# curved stool



## ajyoung83 (Oct 1, 2002)

For the past few days I have had a slightly curved stool of normal thickness. One time I passed a stool which appeared to have thin tail about a half an inch long. Does anyone know what could cause a curved stool? Does everyone get pain with IBS or just some people? Also are the symptoms of colon cancer progressive or they appear and reappear over time? i.e. if you have thin stools would they get progressively thinner or could you have normal stools the next day?


----------



## Karl2001 (Jul 17, 2001)

From what I have read thin stools (nor "D" for that matter) are NOT usual signs of Cancer.Stool shapes and sizes differ from person to person.Not everyone with IBS has PAIN. But some form of abdominal discomfort is mandated for an IBS diagnosis.


----------



## poeticalms (May 10, 2002)

To Karl2001, I don't think is fair to generalize thin stools to cancer as you have in your post especially since I have had thin stools for the longest and continue to be cancer free. There are a whole slew of "symptoms" that could be signs of cancer. As far as curved stools, for me it all depends on what i have eaten that determine the size and shape of my stool.


----------



## arrrgh (Jul 26, 2002)

I have never heard of thin stools being a sign of cancer either. But I did read several places that they are caused by spasms in your colon. It squeezes an produces thin stools, sometimes long, sometimes not.

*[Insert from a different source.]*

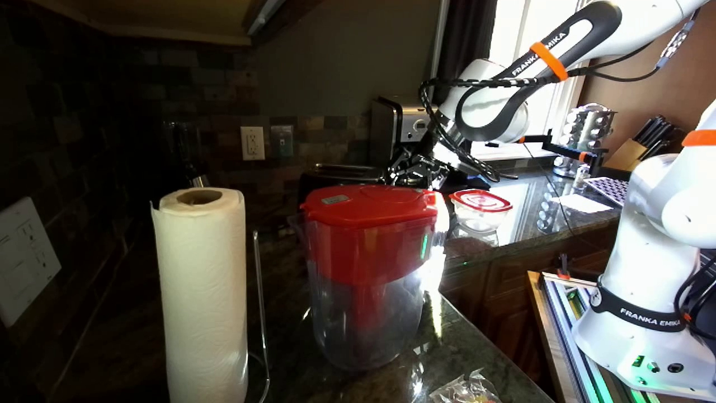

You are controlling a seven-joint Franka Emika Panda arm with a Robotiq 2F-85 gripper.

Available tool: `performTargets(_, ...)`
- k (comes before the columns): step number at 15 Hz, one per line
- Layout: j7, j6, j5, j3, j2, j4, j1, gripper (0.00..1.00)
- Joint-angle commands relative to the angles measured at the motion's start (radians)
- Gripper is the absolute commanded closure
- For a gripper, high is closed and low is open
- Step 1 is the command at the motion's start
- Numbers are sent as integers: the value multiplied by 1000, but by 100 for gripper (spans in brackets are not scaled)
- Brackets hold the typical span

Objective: Move the lever on the toaster

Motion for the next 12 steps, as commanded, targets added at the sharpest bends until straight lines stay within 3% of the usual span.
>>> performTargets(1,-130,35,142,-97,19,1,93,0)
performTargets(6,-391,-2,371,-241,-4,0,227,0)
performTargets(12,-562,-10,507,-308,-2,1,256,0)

I hope that helps put you at ease. As long as their is no blood I personally don't believe they are any cause for great concern. I have them off and on too...Sara


----------



## Karl2001 (Jul 17, 2001)

To all....I'M SORRY!!!! TYPO!!!!! OPPPS!!!!After re-reading my post it did come across wrong.I intended to say that Thin stool are NOT a sign of cancer....but instead I said the opposite.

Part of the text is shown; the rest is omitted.